- What you are asked to do
Print the listing from its top line through the line containing "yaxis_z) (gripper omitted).", nothing more, and leave out the pictures.

- The data
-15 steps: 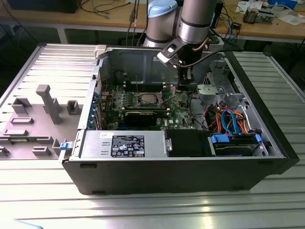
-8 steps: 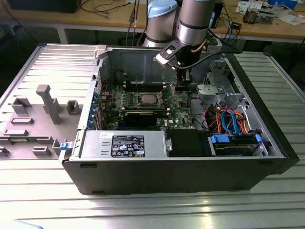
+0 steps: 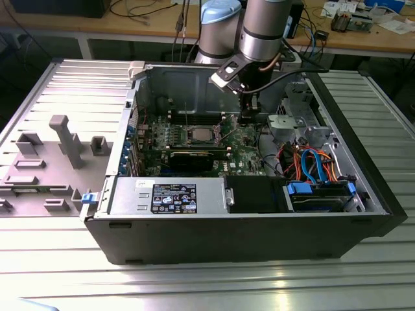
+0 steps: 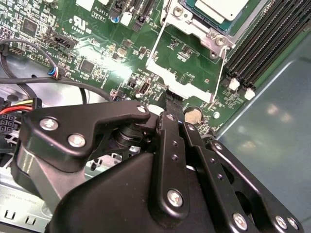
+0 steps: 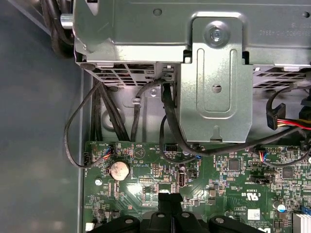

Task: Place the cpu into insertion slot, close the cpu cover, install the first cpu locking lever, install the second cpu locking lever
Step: 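Close the cpu cover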

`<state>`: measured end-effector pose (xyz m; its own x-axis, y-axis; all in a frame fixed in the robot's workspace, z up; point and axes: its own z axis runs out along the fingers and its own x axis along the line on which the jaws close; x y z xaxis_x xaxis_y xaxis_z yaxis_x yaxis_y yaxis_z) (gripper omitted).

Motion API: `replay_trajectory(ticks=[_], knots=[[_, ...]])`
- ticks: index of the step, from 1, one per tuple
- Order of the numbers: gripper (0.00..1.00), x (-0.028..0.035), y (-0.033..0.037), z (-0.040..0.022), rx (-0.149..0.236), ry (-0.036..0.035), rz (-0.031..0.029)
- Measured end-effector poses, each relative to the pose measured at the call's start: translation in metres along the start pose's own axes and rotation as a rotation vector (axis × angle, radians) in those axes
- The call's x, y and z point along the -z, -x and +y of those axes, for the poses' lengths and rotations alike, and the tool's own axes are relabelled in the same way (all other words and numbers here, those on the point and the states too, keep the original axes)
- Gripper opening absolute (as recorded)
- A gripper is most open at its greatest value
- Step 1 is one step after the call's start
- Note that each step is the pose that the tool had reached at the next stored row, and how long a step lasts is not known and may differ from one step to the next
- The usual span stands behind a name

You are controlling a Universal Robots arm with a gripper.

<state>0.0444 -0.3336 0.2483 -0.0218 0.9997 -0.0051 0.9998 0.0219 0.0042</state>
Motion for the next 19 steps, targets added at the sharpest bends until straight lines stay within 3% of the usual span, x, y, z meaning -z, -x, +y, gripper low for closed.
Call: replay_trajectory(ticks=[13,15,19], knots=[[0.11,-0.0001,0.0,-0.0027,0.0,0.0,0.0],[0.11,-0.0004,-0.0001,-0.0068,0.0,-0.0009,0.0],[0.11,-0.0004,-0.0001,-0.0076,0.0,-0.0014,0.0]])
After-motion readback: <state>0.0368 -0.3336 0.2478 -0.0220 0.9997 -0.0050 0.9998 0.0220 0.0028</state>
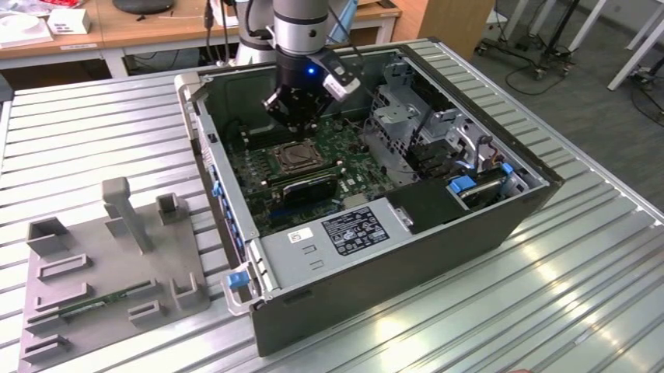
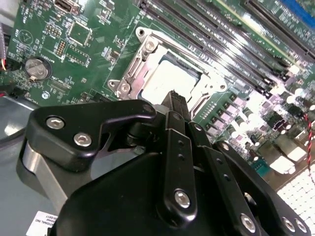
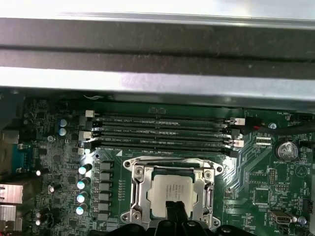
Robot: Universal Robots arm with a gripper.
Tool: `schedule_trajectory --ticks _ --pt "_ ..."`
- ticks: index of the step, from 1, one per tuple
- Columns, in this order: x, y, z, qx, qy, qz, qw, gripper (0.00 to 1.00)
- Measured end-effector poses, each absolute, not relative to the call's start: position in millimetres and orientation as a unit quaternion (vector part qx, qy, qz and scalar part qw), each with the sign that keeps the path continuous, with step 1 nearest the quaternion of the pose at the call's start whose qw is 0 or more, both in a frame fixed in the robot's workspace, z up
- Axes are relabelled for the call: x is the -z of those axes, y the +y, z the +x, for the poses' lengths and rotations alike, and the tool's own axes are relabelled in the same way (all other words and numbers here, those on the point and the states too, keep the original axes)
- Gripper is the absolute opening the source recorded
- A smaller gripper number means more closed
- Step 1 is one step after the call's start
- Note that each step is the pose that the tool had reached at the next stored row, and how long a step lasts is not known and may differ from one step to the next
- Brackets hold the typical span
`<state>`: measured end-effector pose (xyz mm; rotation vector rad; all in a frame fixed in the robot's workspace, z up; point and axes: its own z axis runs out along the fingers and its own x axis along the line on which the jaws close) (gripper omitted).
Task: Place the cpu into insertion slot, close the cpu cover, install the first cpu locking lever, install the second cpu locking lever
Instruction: 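Install the first cpu locking lever, then install the second cpu locking lever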
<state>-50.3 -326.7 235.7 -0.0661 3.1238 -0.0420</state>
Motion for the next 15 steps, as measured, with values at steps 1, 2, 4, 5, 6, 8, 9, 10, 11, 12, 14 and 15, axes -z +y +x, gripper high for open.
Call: schedule_trajectory --ticks 1,2,4,5,6,8,9,10,11,12,14,15 --pt "-235.6 -327.1 -50.4 0.013 1.000 -0.022 0.009 0.11" --pt "-235.6 -327.2 -50.7 0.014 1.000 -0.024 0.010 0.11" --pt "-235.6 -327.2 -51.6 0.014 0.999 -0.027 0.013 0.11" --pt "-235.5 -327.2 -51.6 0.013 0.999 -0.028 0.014 0.11" --pt "-235.5 -327.2 -51.6 0.013 0.999 -0.028 0.014 0.11" --pt "-235.6 -327.2 -51.9 0.013 0.999 -0.035 0.014 0.11" --pt "-235.6 -327.2 -52.1 0.013 0.999 -0.042 0.014 0.11" --pt "-235.6 -327.2 -52.1 0.013 0.999 -0.042 0.014 0.11" --pt "-235.6 -327.2 -52.1 0.013 0.999 -0.042 0.014 0.11" --pt "-235.6 -327.2 -52.1 0.013 0.999 -0.042 0.014 0.11" --pt "-235.6 -327.2 -52.1 0.013 0.999 -0.042 0.014 0.11" --pt "-235.8 -327.3 -52.2 0.013 0.999 -0.042 0.014 0.11"
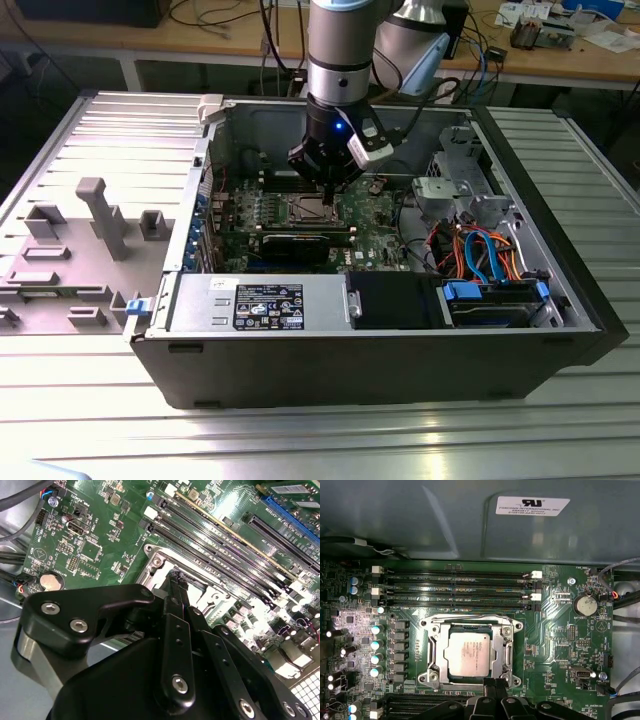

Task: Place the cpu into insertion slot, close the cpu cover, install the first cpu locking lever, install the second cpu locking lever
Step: 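Install the second cpu locking lever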

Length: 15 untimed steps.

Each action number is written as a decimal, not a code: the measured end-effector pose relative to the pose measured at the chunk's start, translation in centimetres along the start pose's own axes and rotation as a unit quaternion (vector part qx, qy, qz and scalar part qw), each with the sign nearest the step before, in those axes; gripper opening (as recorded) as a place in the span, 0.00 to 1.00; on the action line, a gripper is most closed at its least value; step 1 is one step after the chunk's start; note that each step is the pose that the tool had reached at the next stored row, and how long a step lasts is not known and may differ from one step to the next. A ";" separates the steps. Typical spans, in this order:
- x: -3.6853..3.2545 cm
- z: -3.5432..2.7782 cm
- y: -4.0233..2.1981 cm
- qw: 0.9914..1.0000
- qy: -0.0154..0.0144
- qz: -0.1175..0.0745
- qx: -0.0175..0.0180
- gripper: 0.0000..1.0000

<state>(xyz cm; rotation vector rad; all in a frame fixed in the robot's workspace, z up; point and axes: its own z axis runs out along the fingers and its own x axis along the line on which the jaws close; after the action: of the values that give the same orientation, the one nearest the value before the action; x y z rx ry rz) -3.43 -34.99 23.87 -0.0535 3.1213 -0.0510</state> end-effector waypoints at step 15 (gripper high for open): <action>0.01 -0.12 -0.37 1.000 0.005 -0.001 0.020 0.11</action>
<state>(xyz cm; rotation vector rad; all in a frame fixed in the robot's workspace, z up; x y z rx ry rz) -3.43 -35.35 24.00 -0.0545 3.1297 -0.1137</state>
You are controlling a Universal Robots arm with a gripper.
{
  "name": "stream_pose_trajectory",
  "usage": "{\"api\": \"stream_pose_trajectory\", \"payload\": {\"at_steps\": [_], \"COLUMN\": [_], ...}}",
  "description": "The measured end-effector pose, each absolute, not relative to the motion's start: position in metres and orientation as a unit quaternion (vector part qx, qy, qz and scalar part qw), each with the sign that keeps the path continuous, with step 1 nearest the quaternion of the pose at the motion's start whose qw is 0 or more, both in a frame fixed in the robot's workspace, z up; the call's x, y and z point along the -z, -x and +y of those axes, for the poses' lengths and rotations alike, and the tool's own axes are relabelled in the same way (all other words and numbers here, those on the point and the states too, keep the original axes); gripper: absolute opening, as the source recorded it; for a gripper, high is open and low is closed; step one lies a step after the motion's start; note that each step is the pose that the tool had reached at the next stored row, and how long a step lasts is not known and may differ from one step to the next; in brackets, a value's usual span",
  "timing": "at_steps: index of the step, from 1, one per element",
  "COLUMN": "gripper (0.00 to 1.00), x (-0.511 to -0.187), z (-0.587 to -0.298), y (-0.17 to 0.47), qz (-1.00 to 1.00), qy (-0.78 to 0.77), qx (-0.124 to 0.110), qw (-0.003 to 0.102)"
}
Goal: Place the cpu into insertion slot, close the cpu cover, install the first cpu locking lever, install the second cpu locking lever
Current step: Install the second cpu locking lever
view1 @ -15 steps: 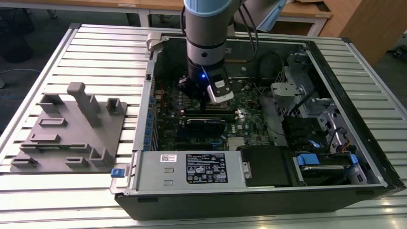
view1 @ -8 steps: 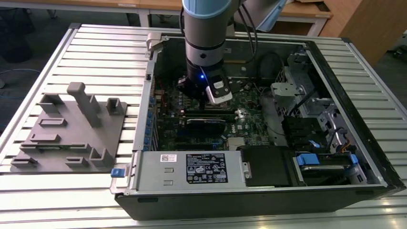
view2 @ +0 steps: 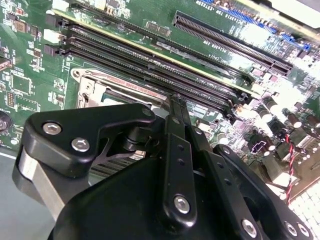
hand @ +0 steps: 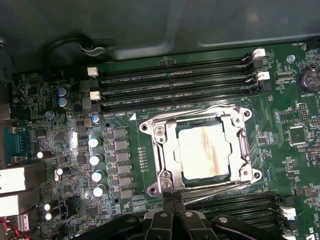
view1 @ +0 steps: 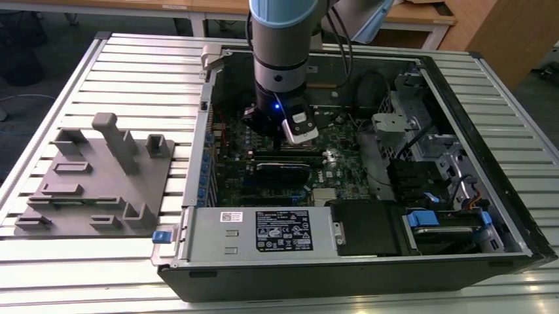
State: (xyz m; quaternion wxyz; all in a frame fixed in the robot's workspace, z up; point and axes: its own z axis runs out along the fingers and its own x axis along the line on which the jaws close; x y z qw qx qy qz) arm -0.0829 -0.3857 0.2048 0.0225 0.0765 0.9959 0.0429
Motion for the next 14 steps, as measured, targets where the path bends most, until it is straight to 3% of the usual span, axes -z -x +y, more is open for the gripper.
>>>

- Written response
-15 steps: 
-8 steps: 
+0 steps: 
+0 steps: 
+0 steps: 

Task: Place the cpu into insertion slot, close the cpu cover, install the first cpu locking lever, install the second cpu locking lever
Step: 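Close the cpu cover
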
`<state>`: measured end-effector pose (xyz m; its own x-axis, y-axis; all in a frame fixed in the robot's workspace, z up; point and axes: its own z axis runs out along the fingers and its own x axis along the line on which the jaws close; x y z xaxis_x xaxis_y xaxis_z yaxis_x yaxis_y yaxis_z) (gripper omitted).

What this exercise required is now done.